» **Problem description**
If a line holds the word "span", copy it from the entries.

[Records from a collection]
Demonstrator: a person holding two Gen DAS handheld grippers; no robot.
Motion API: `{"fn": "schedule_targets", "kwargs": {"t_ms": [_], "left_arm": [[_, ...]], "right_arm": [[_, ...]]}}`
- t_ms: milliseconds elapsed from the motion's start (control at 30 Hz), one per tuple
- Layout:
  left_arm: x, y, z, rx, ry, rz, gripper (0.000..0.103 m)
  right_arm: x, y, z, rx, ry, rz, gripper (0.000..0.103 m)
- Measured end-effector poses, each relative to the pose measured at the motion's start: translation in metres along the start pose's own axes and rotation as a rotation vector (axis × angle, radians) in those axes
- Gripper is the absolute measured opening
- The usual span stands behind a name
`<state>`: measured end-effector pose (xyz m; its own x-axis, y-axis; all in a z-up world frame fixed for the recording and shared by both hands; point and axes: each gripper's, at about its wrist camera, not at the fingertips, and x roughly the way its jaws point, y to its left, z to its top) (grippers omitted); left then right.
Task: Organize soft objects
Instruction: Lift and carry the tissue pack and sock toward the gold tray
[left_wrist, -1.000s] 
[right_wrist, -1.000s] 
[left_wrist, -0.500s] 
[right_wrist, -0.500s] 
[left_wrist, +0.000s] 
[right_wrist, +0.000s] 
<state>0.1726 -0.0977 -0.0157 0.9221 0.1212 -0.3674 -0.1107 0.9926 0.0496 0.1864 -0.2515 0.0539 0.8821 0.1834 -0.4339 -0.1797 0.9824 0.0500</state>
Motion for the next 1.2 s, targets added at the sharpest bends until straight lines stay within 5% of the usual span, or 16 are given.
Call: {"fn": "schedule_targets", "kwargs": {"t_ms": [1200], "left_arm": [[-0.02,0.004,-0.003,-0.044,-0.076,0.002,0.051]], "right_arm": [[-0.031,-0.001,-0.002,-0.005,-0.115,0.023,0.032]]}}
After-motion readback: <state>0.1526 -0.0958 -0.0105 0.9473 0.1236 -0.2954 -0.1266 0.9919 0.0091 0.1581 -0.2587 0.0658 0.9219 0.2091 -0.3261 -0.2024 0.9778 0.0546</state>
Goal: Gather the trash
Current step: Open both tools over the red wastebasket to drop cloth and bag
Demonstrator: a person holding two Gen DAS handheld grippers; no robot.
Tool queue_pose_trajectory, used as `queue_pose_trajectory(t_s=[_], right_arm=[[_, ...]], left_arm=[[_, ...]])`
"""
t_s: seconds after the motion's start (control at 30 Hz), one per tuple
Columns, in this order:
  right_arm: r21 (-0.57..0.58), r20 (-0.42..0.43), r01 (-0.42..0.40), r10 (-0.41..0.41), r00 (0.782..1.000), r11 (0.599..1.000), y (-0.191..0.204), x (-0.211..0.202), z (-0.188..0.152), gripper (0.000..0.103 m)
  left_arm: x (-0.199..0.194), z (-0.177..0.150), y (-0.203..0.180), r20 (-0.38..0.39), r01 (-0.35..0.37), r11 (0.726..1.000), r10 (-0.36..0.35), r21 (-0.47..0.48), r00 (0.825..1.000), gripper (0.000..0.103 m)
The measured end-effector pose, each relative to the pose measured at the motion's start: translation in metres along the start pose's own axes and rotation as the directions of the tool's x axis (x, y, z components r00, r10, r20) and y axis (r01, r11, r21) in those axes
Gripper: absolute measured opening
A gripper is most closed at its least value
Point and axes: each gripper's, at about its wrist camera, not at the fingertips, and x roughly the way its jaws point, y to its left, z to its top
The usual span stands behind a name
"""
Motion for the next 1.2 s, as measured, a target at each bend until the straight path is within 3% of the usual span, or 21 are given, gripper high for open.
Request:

» **Answer area**
- The usual span stands behind a name
Motion for the next 1.2 s, targets added at the sharpest bends until straight lines stay within 5% of the usual span, or 16 are given.
The usual span stands behind a name
Motion for the next 1.2 s, as measured, a target at each bend until the straight path is within 3% of the usual span, or 21 are given, gripper high for open.

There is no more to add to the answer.